= Your objective =
Extract, in full, the lines below, beginning at the first and ending with the line that contains "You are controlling". Pictures do not belong in the copy.

--- Exercise data Enclosed Below ---

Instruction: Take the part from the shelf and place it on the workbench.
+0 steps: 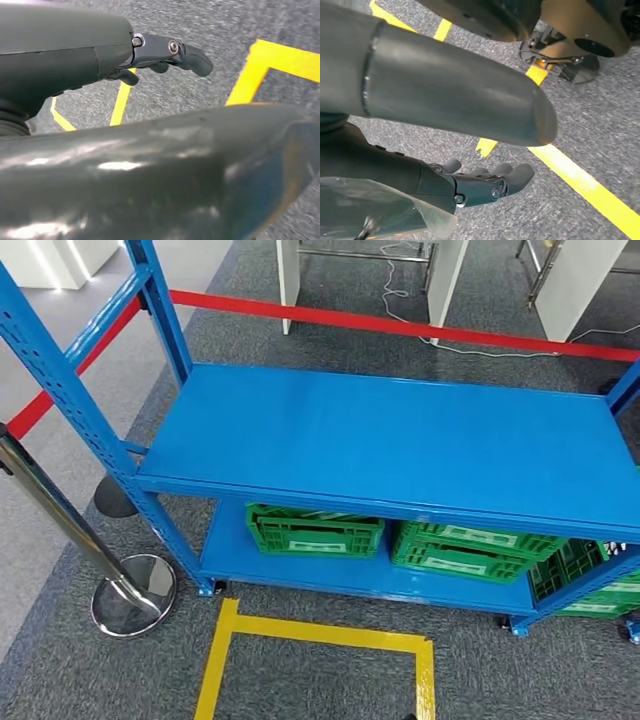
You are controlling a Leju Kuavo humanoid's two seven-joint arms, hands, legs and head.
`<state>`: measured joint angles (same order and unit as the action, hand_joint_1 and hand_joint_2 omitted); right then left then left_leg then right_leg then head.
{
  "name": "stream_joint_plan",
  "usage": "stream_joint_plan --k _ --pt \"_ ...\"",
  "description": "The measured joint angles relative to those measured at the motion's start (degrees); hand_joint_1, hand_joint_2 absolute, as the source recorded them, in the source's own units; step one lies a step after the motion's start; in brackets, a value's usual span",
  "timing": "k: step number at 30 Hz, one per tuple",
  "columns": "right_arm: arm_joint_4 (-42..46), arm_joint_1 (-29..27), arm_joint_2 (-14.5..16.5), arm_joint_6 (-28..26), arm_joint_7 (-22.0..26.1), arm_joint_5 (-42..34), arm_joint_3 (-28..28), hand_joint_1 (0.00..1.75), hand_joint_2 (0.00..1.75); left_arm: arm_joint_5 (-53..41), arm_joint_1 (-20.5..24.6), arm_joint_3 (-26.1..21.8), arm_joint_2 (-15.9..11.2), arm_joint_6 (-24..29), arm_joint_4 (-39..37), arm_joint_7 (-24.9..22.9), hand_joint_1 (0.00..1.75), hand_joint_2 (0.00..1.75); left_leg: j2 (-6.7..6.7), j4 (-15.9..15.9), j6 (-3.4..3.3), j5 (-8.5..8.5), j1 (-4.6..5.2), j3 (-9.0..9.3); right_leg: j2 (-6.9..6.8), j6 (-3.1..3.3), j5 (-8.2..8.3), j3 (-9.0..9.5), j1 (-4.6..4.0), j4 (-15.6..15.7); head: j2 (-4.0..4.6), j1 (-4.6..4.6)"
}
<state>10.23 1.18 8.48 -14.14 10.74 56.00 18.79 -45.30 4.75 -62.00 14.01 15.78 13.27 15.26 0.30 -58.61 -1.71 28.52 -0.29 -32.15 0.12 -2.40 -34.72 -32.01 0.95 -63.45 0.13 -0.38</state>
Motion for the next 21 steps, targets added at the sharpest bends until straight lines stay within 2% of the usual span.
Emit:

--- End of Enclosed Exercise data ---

= Completed task =
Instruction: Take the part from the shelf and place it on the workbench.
+0 steps: 
You are controlling a Leju Kuavo humanoid's two seven-joint arms, hands, legs and head.

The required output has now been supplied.